Over time this adds up to a ridiculous amount of material, and sometimes it’s difficult to absorb all the information or find ways to put it to practical use.
However, sometimes an article or short passage really stands out from the rest. It may be the content in particular, the brilliant use of words, the simplicity of the explanations, or just the overall message being communicated.
These are some excellent pieces that come to mind on the subject. Take a look at them and see for yourself!
I loved everything about this post from Tony, and it has very little to do with strength or conditioning. The message is simple: Don’t be a fake, arrogant, or misleading liar! This applies to much more than those involved in the fitness industry. Be humble about your abilities and strengths. Be honest about your mistakes and weaknesses. Most of all, be real with every single person you encounter and good things will happen.
I remember reading this one back in January and recently decided to reread it. Turns out it’s just as inspiring and motivational the second time around. The lesson? Find out what you’re fighting for. It’s absolutely imperative to your work ethic and the factor that’s going to keep driving you in the direction of your goals. Nate uses the movie Cinderella Man as the perfect example to illustrate this point, and it’s just brilliant.
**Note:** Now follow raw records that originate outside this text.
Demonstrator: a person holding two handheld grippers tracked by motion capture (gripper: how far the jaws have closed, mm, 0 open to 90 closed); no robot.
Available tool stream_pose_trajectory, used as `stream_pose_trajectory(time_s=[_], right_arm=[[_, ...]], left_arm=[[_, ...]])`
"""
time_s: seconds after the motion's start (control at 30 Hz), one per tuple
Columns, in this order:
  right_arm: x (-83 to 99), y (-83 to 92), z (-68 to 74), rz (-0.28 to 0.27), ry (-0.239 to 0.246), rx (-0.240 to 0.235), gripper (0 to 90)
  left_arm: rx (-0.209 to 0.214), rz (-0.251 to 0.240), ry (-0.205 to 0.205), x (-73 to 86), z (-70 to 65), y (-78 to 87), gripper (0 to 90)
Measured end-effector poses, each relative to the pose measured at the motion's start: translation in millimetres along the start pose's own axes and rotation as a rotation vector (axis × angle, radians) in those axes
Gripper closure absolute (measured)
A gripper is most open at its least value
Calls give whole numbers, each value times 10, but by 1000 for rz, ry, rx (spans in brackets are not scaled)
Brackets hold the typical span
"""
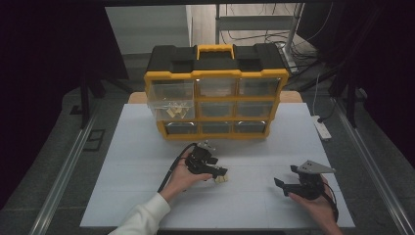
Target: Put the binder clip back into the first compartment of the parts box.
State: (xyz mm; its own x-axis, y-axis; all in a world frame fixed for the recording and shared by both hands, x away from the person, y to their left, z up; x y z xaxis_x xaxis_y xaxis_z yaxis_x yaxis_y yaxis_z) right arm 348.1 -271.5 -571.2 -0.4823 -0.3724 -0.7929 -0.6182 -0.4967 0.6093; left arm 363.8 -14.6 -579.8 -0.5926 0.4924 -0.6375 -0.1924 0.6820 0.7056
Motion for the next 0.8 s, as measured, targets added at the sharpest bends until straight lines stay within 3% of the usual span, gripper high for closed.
stream_pose_trajectory(time_s=[0.03,0.07,0.1,0.13,0.23,0.27,0.5,0.6,0.63,0.8], right_arm=[[-1,1,-1,-1,0,0,166],[-1,1,-1,-1,0,0,166],[-2,2,-1,-2,1,1,166],[-2,3,1,-1,0,1,166],[-1,2,2,0,0,1,166],[-1,2,0,0,0,2,166],[0,3,0,0,1,2,166],[-1,4,0,-1,2,0,166],[-2,2,1,-2,2,-1,166],[-1,3,3,-3,1,-5,166]], left_arm=[[14,9,-3,14,-20,-7,594],[14,9,-3,14,-20,-7,679],[22,11,-6,14,-35,-3,679],[41,6,-7,9,-56,6,751],[114,-20,1,-18,-124,38,854],[119,-27,-2,-26,-138,44,890],[113,-50,-25,-48,-193,94,893],[102,-85,-51,-81,-221,202,893],[98,-123,-55,-109,-252,296,893],[88,-165,-65,-137,-304,463,893]])
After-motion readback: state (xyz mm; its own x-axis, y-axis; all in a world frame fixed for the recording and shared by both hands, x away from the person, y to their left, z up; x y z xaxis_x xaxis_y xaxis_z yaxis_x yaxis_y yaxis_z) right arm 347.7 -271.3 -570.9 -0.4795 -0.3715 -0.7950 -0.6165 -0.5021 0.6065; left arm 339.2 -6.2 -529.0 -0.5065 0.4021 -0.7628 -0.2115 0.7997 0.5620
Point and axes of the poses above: each handheld gripper's, and its own axes: y roughly backward along the jaws, x roughly out of its underside, z roughly to its left, the point moved 9 cm from there along -y, roughly forward along the jaws
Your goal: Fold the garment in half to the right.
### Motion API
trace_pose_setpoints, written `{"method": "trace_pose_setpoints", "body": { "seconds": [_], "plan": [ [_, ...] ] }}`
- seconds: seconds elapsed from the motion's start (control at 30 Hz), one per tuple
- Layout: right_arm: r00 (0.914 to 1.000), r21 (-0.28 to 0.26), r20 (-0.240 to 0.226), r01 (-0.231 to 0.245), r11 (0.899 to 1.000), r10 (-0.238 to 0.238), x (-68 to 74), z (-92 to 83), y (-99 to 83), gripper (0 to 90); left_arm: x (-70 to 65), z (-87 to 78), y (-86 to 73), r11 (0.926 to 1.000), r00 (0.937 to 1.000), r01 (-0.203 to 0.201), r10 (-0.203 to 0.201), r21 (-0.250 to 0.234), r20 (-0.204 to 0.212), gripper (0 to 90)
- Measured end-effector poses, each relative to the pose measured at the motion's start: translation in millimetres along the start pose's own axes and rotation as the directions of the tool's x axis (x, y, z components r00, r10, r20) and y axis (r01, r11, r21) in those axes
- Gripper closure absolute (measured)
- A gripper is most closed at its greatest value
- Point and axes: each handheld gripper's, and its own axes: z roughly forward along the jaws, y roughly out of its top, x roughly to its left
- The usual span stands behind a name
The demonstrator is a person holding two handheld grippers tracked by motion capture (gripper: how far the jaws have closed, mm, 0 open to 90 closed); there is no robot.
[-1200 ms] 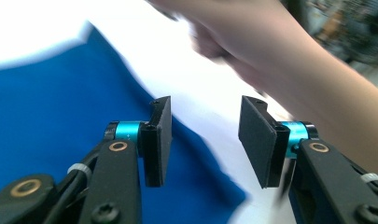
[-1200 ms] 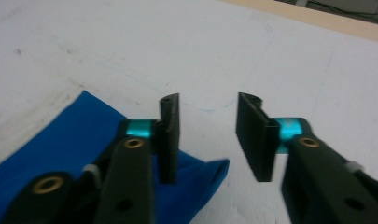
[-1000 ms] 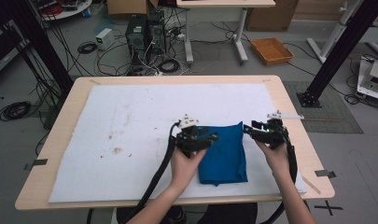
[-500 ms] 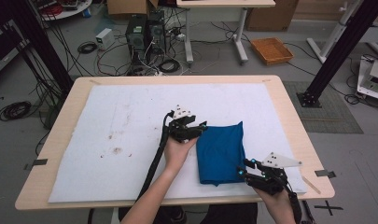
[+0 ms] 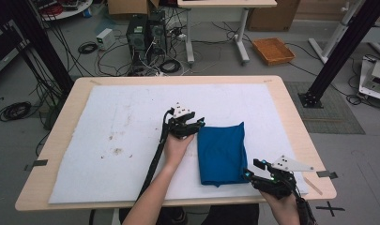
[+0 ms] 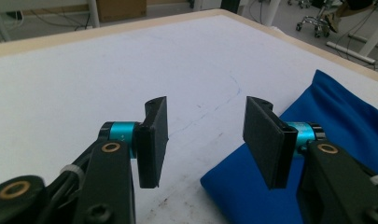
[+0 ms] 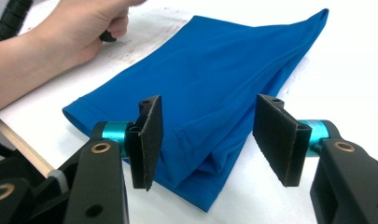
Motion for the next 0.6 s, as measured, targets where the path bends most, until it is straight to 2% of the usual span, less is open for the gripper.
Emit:
{"method": "trace_pose_setpoints", "body": {
  "seconds": [0.13,0.23,0.33,0.37,0.47,0.6],
  "plan": [
    [0.9999,0.005,0.009,0.013,1.0,-0.013,4.3,4.0,-1.1,44.0,2.6,1.3,-3.5,0.9994,0.9996,0.021,-0.021,0.028,0.017,49.6],
    [0.9994,0.004,0.018,0.029,1.0,-0.029,7.0,2.4,-3.1,49.9,4.3,0.8,-4.0,0.999,0.9994,0.033,-0.033,0.032,0.01,50.0],
    [0.9994,0.001,0.021,0.028,1.0,-0.028,7.9,-0.2,-3.9,56.1,6.0,1.3,-4.9,0.9986,0.9988,0.043,-0.044,0.03,0.021,54.2],
    [0.9991,-0.001,0.025,0.033,0.999,-0.033,8.8,-0.9,-4.3,61.0,5.8,1.3,-4.7,0.9988,0.9989,0.043,-0.043,0.026,0.017,54.9],
    [0.9981,-0.005,0.036,0.051,0.999,-0.051,11.7,-2.4,-4.3,66.0,6.5,-0.4,-3.8,0.9986,0.9985,0.051,-0.051,0.012,0.022,55.3],
    [0.9985,-0.01,0.029,0.046,0.999,-0.046,11.7,-2.7,-4.0,62.6,7.5,-1.4,-4.1,0.9978,0.9975,0.066,-0.066,-0.002,0.027,54.1]
  ]
}}
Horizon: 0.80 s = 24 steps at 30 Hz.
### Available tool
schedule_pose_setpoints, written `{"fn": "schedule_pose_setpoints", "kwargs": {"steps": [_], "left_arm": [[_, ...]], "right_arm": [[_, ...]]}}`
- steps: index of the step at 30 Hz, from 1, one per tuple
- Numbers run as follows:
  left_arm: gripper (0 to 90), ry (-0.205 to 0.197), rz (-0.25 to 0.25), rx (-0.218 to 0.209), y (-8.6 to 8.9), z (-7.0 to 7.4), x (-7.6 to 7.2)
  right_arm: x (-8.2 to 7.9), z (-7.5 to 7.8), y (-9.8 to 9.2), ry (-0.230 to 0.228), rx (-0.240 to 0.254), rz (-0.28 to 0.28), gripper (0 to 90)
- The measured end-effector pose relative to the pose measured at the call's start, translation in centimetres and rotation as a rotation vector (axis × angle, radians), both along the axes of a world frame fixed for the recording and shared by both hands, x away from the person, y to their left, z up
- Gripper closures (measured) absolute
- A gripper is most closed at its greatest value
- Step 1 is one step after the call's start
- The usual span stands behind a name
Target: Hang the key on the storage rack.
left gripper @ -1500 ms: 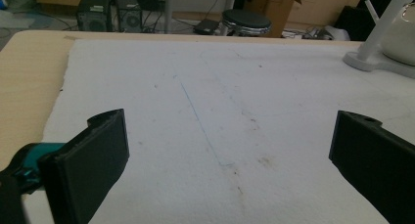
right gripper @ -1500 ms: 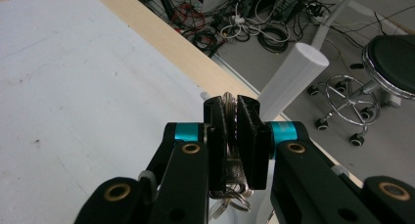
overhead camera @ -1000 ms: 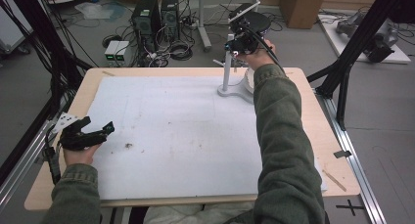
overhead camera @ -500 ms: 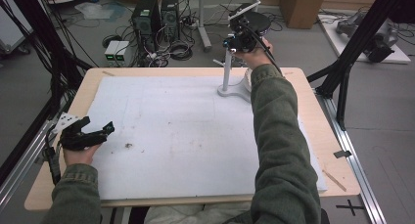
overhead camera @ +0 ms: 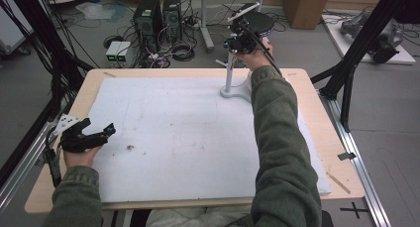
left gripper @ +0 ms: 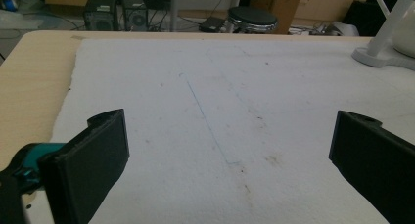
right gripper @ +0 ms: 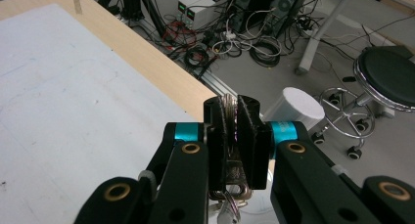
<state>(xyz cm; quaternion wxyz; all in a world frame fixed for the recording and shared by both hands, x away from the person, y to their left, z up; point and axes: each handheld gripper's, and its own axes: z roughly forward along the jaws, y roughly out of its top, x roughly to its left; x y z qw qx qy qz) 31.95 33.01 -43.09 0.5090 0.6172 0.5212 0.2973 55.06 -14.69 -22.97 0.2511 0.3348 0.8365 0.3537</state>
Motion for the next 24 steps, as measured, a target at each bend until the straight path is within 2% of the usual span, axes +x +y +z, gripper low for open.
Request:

The first sentence says it all: “In order to be powerful, you must be strong.” It sets the tone for the entire article, and I think Chad does an amazingly thorough job explaining. Although it’s aimed more for power athletes and those who train power athletes, there’s a lot of good information and insight to be gained here. Whether you compete in sports or not, take some time to understand the viewpoints here because they will certainly supplement your training efforts.
A great read that describes how we should go about selecting and evaluating different pieces of evidence. What counts as evidence? How much evidence is necessary to accept a certain training style? This is always going to be an important topic because figuring out what’s purposeful, effective, and safe is obviously a big deal for trainers and coaches. Pay attention to the three categories Jim uses to divide up all of the “things” that exist in the S&C field. Really good stuff.